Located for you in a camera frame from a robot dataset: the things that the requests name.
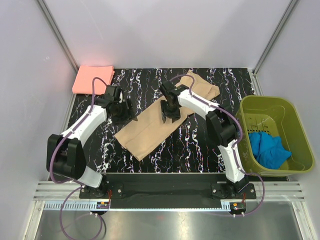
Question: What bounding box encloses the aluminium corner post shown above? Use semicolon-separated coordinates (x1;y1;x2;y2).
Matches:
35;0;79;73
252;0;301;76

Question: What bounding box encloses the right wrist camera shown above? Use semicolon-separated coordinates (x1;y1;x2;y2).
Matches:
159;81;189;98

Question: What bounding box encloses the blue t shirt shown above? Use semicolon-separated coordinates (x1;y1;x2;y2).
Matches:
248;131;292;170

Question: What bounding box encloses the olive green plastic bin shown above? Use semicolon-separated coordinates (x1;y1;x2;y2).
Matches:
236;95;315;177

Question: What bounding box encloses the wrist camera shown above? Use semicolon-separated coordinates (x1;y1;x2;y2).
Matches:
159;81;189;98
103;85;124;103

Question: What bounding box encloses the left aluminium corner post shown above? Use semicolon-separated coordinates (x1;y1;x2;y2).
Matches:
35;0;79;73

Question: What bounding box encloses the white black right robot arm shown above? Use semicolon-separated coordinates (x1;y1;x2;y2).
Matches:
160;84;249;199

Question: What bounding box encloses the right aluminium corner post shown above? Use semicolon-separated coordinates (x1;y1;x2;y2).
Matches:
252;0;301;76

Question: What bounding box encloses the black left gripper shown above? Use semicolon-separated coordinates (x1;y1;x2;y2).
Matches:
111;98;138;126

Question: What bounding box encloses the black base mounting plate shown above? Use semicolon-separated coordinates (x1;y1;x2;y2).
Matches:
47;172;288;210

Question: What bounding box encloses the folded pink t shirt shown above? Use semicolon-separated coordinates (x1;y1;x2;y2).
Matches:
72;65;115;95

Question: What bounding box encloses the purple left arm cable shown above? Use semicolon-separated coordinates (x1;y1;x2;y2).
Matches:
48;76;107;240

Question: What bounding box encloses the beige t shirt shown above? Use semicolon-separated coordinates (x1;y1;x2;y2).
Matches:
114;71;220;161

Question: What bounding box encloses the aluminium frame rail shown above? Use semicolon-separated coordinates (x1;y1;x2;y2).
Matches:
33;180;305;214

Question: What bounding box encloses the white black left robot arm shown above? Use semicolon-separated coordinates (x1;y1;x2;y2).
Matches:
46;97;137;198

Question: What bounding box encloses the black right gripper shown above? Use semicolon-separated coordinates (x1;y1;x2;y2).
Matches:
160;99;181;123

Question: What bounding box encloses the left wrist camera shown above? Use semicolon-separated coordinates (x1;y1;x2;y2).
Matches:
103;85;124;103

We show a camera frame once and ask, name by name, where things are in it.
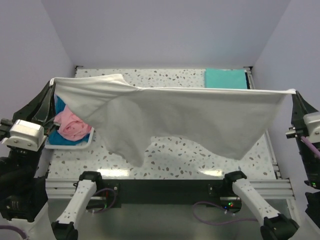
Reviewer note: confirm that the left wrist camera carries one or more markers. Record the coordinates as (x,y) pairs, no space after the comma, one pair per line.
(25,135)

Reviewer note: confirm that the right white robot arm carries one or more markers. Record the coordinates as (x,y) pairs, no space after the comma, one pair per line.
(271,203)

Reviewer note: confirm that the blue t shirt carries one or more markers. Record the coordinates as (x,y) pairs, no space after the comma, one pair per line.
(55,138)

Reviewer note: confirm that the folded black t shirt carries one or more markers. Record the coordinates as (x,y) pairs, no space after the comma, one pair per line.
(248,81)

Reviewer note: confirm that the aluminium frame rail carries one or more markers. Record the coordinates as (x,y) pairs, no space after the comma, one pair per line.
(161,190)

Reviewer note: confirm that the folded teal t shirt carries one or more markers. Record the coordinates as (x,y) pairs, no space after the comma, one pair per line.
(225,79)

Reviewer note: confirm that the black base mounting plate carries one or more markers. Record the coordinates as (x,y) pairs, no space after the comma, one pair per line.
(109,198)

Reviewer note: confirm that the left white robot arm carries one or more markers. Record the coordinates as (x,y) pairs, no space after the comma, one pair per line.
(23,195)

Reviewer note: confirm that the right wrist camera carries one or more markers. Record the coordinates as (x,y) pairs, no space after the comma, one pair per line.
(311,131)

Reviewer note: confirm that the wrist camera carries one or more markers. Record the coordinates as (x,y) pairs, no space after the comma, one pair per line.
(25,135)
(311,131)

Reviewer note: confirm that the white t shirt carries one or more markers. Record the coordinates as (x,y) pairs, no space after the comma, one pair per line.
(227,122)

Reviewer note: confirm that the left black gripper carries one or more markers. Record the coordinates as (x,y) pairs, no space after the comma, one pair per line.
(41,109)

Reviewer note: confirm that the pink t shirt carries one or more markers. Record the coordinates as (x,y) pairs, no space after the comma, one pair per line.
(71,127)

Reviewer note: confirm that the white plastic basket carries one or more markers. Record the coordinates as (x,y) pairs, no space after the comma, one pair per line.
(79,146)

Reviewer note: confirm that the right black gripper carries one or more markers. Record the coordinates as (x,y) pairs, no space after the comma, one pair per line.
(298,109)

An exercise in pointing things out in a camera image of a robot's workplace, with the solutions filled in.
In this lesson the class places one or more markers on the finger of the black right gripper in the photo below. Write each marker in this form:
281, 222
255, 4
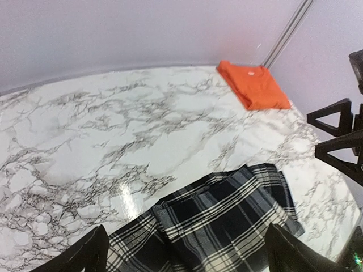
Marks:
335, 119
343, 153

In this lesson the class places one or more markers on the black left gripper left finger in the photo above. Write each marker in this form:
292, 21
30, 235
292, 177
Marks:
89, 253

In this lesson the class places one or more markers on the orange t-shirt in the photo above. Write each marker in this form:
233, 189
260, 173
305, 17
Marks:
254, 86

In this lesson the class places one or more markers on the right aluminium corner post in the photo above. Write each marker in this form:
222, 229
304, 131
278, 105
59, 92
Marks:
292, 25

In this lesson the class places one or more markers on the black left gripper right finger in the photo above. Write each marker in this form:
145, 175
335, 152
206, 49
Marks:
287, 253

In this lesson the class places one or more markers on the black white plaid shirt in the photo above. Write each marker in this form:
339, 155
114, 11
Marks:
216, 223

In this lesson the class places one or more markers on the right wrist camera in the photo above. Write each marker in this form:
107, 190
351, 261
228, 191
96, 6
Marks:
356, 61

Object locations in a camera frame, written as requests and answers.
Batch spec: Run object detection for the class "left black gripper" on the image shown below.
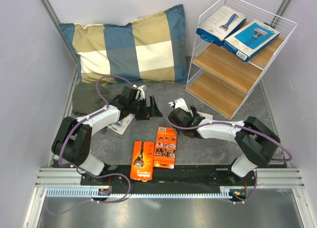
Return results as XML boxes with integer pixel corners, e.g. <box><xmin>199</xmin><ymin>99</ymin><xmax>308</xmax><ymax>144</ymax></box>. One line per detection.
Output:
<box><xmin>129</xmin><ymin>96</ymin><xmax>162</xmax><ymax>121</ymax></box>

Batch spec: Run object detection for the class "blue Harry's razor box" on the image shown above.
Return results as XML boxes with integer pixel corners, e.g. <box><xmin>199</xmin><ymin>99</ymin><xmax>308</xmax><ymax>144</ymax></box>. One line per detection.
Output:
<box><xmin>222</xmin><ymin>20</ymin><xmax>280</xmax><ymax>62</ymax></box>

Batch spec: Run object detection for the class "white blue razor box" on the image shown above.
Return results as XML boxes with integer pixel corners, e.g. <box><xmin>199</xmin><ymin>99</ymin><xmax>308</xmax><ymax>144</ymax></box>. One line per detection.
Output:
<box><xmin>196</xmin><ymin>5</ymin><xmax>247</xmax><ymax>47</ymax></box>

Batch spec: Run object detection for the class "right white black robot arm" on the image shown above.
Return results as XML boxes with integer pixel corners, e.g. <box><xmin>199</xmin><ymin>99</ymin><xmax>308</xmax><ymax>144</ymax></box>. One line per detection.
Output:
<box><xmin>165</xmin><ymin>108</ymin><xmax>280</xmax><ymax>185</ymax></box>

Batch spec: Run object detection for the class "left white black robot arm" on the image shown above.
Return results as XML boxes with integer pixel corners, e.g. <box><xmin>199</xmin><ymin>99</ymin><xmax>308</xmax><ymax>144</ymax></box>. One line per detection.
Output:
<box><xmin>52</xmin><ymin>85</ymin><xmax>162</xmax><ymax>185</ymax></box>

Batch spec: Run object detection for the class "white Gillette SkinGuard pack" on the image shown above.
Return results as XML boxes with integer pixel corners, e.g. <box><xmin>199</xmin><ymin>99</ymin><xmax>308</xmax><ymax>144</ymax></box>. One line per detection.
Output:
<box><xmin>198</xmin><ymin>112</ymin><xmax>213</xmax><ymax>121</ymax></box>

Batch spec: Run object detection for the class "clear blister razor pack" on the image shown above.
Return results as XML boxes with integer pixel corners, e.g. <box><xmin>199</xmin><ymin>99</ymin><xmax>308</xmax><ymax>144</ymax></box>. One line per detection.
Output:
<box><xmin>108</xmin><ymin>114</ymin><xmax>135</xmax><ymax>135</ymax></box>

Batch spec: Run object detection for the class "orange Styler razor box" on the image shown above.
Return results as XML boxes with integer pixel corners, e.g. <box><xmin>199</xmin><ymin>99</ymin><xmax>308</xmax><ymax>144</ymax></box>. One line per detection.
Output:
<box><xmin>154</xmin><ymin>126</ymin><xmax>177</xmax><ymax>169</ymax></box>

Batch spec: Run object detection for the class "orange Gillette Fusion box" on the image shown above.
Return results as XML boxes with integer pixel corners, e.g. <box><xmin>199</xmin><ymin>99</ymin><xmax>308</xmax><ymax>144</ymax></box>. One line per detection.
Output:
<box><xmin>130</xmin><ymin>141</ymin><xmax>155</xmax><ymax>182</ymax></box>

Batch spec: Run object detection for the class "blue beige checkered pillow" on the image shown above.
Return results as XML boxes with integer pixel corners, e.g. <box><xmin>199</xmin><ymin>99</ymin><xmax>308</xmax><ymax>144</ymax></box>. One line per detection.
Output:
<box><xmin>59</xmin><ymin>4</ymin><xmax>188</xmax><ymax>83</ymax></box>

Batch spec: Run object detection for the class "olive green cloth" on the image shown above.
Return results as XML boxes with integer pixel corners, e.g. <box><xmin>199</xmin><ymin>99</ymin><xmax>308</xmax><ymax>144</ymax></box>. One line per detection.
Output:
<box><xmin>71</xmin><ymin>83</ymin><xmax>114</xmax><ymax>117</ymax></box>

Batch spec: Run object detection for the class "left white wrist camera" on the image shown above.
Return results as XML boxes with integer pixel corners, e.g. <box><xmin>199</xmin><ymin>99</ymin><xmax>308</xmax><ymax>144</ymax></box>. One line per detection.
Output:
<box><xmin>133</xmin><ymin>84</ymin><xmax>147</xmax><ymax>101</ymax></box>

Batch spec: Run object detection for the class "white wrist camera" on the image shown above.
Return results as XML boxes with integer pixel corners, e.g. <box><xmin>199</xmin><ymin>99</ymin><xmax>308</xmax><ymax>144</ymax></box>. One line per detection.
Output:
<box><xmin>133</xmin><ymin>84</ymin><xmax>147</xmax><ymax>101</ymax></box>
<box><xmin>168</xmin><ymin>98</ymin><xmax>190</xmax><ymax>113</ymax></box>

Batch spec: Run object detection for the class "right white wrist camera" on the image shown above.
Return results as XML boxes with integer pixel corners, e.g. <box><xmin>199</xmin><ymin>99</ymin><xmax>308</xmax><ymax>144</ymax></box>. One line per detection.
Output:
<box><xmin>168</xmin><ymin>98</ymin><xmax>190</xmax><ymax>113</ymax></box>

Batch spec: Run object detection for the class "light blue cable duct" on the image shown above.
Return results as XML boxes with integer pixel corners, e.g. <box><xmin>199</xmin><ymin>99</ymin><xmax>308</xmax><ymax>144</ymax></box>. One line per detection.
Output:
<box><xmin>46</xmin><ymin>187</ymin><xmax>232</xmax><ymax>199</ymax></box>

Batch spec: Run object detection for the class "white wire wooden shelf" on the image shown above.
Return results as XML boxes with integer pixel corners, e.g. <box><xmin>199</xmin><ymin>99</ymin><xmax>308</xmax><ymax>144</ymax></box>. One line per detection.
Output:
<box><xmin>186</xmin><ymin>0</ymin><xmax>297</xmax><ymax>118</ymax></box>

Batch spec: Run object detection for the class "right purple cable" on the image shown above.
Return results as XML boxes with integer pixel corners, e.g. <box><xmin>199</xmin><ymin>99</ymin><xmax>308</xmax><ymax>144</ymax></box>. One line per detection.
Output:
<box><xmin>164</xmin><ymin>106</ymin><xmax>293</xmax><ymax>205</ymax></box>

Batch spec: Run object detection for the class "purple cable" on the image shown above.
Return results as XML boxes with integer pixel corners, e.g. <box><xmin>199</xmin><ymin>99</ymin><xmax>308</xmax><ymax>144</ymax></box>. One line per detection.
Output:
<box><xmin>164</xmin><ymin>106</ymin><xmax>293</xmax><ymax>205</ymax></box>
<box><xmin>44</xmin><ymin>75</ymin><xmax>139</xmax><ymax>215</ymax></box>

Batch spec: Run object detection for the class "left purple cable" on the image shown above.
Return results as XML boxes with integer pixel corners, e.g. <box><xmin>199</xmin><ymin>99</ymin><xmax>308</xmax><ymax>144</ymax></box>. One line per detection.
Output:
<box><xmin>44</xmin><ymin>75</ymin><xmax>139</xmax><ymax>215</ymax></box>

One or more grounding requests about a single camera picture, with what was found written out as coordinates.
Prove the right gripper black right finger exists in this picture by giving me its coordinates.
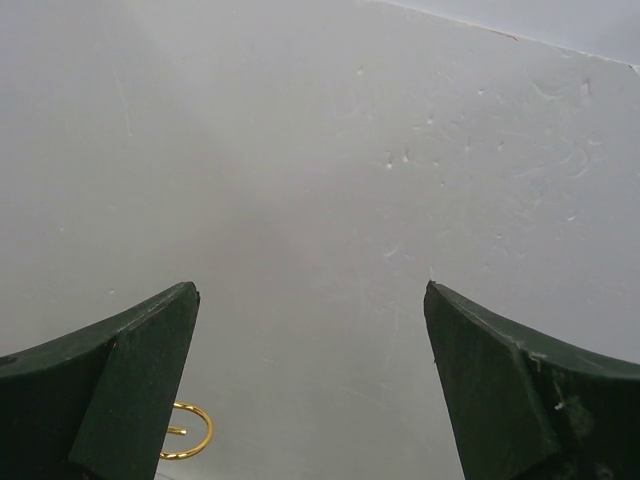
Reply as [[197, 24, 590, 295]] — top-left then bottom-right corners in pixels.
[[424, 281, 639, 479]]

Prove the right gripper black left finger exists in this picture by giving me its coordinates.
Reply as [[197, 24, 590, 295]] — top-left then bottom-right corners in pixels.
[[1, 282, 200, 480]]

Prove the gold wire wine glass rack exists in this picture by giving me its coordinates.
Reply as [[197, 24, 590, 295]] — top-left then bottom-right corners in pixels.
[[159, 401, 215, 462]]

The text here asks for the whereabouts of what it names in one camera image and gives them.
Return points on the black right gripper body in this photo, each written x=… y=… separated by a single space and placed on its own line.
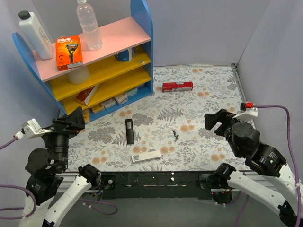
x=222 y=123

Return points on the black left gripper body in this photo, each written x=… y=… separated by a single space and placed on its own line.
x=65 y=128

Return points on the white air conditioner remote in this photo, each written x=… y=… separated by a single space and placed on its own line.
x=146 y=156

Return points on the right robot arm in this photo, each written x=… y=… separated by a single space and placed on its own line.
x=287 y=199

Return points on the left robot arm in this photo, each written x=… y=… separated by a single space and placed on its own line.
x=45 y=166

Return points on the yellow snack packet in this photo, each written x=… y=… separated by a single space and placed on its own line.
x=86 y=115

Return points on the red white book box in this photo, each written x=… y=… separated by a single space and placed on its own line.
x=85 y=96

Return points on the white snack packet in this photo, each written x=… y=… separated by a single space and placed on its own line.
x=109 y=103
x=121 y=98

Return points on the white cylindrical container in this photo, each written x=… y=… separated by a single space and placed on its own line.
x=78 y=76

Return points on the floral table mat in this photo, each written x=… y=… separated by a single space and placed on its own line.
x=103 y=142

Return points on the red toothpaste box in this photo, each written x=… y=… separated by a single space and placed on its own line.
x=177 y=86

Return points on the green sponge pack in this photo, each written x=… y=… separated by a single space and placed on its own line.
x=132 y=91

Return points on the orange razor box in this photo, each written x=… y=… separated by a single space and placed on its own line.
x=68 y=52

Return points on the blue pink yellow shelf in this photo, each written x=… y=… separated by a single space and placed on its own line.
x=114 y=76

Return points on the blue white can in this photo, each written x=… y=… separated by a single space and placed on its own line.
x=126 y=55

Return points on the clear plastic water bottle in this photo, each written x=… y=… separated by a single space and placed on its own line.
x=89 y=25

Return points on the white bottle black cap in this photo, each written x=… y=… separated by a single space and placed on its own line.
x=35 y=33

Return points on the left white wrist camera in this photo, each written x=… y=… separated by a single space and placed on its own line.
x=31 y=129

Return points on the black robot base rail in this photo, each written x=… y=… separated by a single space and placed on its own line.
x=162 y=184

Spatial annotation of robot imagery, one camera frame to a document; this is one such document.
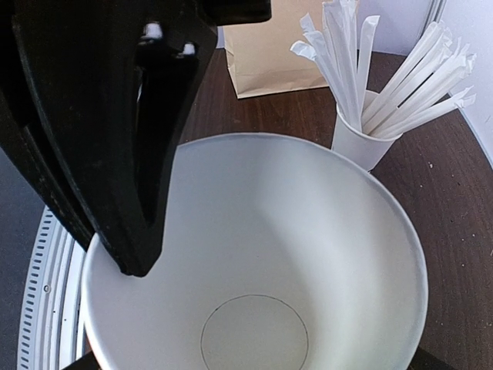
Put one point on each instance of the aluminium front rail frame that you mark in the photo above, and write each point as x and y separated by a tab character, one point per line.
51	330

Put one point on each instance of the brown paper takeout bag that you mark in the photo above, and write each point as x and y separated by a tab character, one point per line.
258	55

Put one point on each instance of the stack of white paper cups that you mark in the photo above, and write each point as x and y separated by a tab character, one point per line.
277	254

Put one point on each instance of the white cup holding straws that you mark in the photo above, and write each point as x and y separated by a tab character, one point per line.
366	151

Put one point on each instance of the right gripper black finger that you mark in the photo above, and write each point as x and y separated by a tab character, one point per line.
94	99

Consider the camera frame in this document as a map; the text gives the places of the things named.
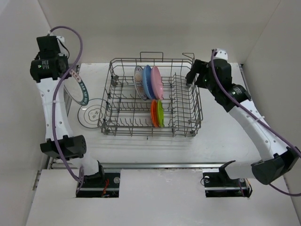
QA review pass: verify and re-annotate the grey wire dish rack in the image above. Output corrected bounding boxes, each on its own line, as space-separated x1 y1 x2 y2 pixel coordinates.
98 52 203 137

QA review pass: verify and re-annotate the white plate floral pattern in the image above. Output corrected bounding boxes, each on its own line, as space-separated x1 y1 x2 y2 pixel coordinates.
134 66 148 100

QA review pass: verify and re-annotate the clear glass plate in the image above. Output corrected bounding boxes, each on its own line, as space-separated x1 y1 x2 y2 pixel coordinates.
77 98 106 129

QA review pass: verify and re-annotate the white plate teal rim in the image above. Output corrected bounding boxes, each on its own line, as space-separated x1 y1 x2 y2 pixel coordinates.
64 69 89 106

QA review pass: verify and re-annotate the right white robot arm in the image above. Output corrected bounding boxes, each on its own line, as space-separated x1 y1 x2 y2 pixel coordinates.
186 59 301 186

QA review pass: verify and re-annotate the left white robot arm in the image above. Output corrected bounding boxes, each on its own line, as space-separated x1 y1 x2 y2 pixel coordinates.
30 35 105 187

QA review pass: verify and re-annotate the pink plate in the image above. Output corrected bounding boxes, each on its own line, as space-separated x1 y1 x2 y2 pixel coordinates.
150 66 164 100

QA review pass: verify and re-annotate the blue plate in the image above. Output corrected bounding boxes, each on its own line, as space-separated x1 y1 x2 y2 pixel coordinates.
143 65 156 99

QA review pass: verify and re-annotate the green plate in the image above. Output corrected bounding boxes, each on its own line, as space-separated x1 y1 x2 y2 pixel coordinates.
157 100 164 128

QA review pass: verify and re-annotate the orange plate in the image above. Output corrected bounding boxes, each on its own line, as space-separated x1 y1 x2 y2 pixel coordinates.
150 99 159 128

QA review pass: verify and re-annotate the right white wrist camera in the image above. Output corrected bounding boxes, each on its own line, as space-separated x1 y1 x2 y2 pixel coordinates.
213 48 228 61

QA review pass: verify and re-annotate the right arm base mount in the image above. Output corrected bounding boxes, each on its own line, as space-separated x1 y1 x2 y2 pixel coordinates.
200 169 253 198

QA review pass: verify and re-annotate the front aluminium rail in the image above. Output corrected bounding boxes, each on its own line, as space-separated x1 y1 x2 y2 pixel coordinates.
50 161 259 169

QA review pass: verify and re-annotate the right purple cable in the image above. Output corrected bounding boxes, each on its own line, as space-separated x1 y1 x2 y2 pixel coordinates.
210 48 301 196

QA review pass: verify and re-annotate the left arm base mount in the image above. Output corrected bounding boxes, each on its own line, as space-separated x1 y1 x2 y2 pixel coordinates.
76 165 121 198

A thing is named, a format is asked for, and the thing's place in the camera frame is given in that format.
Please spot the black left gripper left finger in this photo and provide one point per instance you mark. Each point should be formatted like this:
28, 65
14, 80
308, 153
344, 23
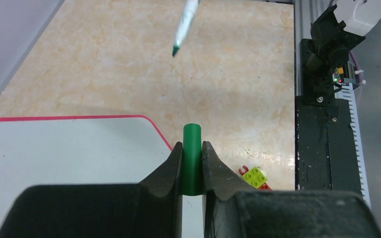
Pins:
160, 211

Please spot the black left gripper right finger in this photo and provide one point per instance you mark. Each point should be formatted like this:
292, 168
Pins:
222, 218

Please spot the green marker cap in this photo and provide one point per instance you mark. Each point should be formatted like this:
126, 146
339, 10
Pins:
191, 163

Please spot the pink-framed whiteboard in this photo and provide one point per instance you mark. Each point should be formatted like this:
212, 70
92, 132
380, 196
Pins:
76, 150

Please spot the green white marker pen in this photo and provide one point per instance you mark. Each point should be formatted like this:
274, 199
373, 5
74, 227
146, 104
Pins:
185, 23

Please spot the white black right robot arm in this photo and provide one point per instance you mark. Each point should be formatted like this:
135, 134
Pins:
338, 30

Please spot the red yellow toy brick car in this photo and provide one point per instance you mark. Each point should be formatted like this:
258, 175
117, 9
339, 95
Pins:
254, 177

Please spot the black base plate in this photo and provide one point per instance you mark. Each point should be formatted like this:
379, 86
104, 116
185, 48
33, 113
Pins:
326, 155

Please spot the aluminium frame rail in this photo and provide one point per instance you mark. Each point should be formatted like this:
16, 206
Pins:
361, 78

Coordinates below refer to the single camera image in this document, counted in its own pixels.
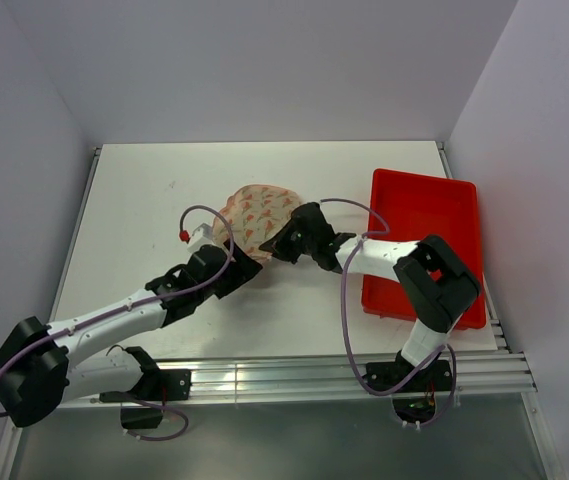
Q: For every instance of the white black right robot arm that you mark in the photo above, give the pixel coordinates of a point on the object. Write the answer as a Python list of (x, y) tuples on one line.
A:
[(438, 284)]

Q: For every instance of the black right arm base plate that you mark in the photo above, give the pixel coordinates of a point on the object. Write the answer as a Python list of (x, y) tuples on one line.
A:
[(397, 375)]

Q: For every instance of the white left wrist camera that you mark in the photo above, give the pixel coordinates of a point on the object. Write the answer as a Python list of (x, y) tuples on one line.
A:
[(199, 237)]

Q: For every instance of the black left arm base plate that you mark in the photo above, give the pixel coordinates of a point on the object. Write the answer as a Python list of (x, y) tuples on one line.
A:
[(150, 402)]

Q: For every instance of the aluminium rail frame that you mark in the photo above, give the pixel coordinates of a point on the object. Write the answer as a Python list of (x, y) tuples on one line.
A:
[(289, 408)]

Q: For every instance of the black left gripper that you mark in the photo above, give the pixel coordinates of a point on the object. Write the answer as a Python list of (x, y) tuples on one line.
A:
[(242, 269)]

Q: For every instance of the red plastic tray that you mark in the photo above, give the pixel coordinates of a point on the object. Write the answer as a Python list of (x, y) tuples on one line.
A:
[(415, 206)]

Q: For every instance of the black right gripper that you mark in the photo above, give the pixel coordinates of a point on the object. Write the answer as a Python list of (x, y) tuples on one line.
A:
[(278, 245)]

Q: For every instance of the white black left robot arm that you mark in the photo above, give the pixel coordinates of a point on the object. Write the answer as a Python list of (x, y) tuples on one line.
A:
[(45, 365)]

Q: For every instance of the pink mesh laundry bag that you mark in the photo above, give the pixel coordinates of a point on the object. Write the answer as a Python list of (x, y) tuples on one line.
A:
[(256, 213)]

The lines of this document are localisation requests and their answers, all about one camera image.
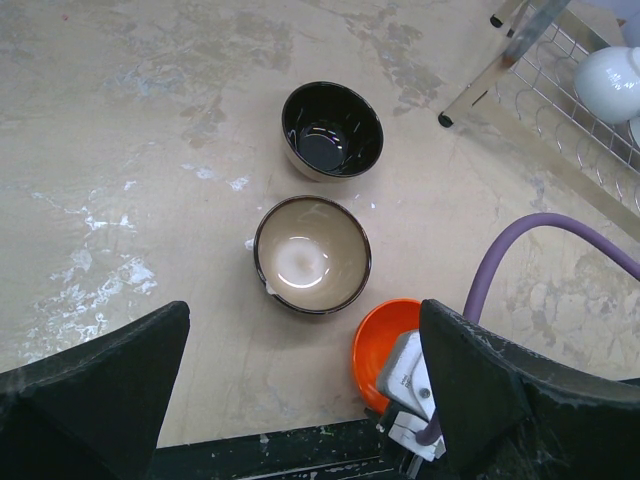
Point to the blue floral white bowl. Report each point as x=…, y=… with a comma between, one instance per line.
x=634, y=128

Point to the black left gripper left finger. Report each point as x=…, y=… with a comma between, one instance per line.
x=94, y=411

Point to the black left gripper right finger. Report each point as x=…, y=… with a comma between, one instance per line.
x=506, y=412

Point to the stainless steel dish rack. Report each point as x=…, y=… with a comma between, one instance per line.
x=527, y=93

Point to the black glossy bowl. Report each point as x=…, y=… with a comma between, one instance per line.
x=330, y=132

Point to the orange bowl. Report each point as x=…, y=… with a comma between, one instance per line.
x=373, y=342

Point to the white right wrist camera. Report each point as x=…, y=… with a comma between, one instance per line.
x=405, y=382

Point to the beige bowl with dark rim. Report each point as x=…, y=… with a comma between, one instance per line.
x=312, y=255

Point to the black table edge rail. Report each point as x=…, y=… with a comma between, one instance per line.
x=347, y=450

^^^^

* [Exercise objective] The lines of the records that contain the string "document" should be located and copied.

* [Completed exercise]
Spatial annotation of robot imagery, one camera frame to a document; this is one such document.
Consider the camera frame in this document as a map; the text gives the places of the things named.
Coordinates below refer to the single camera image in this document, counted in its own pixels.
The lines of this document are localisation requests and their answers, all about one camera image.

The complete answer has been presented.